We are pleased to present to “Fresh Thoughts” readers a new report called Thinking & Doing: Citizen Groups Push for Political Pragmatism Nationwide.
The report shows that the bipartisan instincts put forth by the 1,800 participants to date in the Center’s ongoing Community Conversations are shared by a diverse body of additional regional organizations across the country.
The Thinking & Doing report is especially timely, given the presidential race, the public fiscal pressures in many states across the country, and the ongoing flare-ups of hyper-partisanship in Michigan.
Here’s a little more background on how this report came to be…
A statewide group of bipartisan business and political leaders formed the Center for Michigan in early 2006 to assist our state through its current period of wrenching economic trouble and create informed hope for a better future Michigan.
To do so, the Center:
1) Engages thousands of statewide residents in large- and small-group dialogues to intensify citizen understanding of Michigan’s current challenges and amplify the public’s voice in public policy.
2) Advocates pragmatic, bipartisan solutions to big-picture policy challenges, including creating a globally competitive workforce, diversifying the state economy, instituting a clear, strategic state budget policy, and instituting reforms to improve the efficiency of government operations and improve the accountability of the political system.
As we embarked on this work, the Center steadily picked up anecdotal evidence of other groups engaged in similar efforts across the country.

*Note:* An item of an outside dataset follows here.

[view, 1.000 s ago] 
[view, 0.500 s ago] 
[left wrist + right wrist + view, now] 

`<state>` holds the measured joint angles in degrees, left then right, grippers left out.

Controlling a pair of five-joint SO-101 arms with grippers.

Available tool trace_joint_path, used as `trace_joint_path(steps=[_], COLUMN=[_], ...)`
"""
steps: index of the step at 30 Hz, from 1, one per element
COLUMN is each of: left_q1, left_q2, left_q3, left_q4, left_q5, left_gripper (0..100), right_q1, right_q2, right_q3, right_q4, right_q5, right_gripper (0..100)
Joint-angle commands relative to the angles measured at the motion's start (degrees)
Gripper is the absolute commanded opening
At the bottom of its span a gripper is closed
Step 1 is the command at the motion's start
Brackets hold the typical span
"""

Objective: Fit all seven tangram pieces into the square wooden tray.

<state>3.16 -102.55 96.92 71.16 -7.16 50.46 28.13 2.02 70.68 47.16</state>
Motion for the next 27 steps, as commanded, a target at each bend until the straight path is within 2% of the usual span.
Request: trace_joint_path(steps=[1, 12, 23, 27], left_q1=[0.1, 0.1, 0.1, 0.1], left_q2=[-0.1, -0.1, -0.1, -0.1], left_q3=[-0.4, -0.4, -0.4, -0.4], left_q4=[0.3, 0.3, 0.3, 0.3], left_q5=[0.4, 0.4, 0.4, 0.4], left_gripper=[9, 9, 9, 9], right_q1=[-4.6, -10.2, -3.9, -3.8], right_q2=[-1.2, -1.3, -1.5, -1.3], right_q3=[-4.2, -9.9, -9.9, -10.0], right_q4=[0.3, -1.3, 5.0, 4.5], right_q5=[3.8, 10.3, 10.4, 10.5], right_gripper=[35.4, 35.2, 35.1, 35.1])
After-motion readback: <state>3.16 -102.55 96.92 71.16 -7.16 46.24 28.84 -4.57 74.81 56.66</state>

So we engaged the help of Geoff Young, a graduate student at the Ford School of Public Policy at the University of Michigan, to plumb the depths of bipartisan, citizen engagement across the country. Using public documents, database searches, and interviews, Mr. Young explored dozens of non-profit groups and think tanks and found many examples of citizens and community leaders moving beyond traditional two-party politics to address crucial public issues.

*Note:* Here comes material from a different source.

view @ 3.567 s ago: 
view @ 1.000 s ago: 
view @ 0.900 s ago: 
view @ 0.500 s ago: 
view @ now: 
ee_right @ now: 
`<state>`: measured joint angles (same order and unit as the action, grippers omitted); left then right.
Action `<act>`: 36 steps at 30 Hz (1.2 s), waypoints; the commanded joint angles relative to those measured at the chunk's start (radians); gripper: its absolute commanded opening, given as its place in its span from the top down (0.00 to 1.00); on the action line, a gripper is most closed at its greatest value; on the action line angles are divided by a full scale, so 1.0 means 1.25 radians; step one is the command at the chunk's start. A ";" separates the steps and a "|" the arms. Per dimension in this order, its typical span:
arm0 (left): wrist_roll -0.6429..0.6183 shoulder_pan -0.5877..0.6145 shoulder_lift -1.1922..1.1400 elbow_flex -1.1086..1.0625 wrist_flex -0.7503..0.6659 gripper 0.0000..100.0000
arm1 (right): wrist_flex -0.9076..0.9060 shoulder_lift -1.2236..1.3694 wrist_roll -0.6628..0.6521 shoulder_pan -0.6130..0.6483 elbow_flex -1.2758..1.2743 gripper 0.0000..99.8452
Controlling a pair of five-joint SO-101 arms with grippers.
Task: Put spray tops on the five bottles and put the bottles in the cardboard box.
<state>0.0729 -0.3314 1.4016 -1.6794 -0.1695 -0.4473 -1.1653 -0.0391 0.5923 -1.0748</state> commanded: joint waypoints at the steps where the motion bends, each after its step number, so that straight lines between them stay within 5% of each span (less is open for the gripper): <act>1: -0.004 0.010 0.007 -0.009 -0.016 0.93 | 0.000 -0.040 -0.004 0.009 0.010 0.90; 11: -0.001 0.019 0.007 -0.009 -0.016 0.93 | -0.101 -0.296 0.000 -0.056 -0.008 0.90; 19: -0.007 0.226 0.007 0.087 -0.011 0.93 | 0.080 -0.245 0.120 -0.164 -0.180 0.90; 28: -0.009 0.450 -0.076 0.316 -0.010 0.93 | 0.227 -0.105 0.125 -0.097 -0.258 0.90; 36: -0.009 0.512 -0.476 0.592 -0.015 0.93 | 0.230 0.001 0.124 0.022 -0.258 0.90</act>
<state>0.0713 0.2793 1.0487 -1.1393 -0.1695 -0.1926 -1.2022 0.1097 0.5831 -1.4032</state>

Building on Geoff’s initial work, award-winning author James Tobin then studied several such “think-and-do tanks” in-depth to produce this report.
Mr. Tobin is the author of numerous books, including Ernie Pyle’s War: America’s Eyewitness to World War II (winner of the National Book Critics Circle Award) and To Conquer the Air: The Wright Brothers and the Great Race for Flight. A historian and associate professor of journalism at Miami University, Ohio, Mr. Tobin has been awarded a 2008 fellowship from the National Endowment for the Humanities to pursue research about Franklin D. Roosevelt and the experience of disability.

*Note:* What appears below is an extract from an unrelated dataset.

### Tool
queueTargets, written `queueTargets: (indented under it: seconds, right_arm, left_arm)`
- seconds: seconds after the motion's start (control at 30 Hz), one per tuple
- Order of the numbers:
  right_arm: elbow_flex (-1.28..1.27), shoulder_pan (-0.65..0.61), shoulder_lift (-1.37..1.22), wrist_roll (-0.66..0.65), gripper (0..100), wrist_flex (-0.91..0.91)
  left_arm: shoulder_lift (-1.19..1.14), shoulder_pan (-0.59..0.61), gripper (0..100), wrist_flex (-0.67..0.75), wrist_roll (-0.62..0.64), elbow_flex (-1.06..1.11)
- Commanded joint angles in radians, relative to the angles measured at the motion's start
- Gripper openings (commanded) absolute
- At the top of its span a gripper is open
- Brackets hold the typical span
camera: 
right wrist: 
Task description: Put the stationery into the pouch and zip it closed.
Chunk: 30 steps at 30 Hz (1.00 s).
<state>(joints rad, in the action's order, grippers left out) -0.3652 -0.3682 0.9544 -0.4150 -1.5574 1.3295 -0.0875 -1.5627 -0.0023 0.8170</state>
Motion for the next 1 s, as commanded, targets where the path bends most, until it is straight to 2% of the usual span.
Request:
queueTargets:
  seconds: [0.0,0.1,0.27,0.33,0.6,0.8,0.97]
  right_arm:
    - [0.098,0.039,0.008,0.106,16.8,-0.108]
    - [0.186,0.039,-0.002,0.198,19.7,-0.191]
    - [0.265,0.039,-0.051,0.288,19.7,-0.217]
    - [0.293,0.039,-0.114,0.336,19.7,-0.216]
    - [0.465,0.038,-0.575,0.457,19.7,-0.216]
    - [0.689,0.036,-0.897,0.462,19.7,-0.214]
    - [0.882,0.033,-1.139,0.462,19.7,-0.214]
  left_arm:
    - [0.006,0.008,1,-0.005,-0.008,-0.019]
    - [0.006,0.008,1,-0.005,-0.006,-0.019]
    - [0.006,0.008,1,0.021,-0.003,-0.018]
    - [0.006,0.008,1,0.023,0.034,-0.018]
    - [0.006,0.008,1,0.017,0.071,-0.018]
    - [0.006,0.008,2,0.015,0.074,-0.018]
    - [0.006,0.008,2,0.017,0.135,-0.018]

Mr. Tobin found that the think-and-do tanks profiled herein work in very different parts of the country yet share very similar and deep concerns about the governance systems in those regions. Those shared concerns include the notions that:
• Single-interest groups wield far too much influence over parties and office-holders.
• Effective governance is crippled by the endless chase for campaign cash.
• Term limits threaten to turn compromise into a long lost political art.
• Gerrymandered legislative districts push out moderates and solidify the power of hardened, partisan caucuses.
“The public sees the system as badly broken, so public engagement in civic life declines,” Tobin concludes. “So voting declines and fewer capable people run for office – which accelerates the downward spiral of governance-as-usual, which in turn erodes public confidence further.”
Think-and-do tanks are working to reverse that grim feedback loop. They represent a new and promising way to bring public will and common sense back to our democratic institutions.